> [Instructions for the task] Return the listing in full. Keep every word as it stands.

** Data shown follows **

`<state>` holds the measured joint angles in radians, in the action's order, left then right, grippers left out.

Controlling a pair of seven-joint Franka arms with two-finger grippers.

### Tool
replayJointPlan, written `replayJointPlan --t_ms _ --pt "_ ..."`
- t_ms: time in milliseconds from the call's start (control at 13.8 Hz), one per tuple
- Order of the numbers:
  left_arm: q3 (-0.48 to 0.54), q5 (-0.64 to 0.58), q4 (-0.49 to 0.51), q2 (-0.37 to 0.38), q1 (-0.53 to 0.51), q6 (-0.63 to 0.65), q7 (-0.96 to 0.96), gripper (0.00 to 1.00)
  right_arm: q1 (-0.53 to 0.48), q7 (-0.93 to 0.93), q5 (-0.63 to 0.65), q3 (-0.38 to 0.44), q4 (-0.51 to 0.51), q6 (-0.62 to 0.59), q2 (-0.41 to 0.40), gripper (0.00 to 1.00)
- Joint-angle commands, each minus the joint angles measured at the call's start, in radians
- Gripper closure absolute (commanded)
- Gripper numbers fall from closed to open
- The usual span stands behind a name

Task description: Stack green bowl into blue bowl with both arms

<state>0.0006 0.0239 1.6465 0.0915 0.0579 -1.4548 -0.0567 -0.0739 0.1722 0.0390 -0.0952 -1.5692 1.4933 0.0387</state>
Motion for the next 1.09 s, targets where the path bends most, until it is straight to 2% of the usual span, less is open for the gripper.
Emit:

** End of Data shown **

> [The completed task]
`<state>` holds the measured joint angles in radians, in the action's order, left then right, grippers left out.

Controlling a pair of seven-joint Franka arms with two-finger grippers.

### Tool
replayJointPlan, written `replayJointPlan --t_ms _ --pt "_ ..."`
- t_ms: time in milliseconds from the call's start (control at 13.8 Hz), one per tuple
- Order of the numbers:
  left_arm: q3 (-0.48 to 0.54), q5 (-0.64 to 0.58), q4 (-0.49 to 0.51), q2 (-0.37 to 0.38), q1 (-0.53 to 0.51), q6 (-0.63 to 0.65), q7 (-0.96 to 0.96), gripper (0.00 to 1.00)
  right_arm: q1 (-0.53 to 0.48), q7 (-0.93 to 0.93), q5 (-0.63 to 0.65), q3 (-0.38 to 0.44), q4 (-0.51 to 0.51), q6 (-0.62 to 0.59), q2 (-0.41 to 0.40), gripper (0.00 to 1.00)
- Joint-angle commands, each minus the joint angles measured at the call's start, in radians
- Gripper closure absolute (commanded)
- Gripper numbers fall from closed to open
- The usual span stands behind a name

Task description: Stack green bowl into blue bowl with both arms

<state>0.0006 0.0239 1.6465 0.0915 0.0579 -1.4548 -0.0567 -0.0739 0.1722 0.0390 -0.0952 -1.5692 1.4933 0.0387</state>
Motion for the next 1.09 s, targets where the path bends most, until it is straight to 2% of the usual span, less is open for the gripper.
Emit:

That completes the answer, and no more is expected.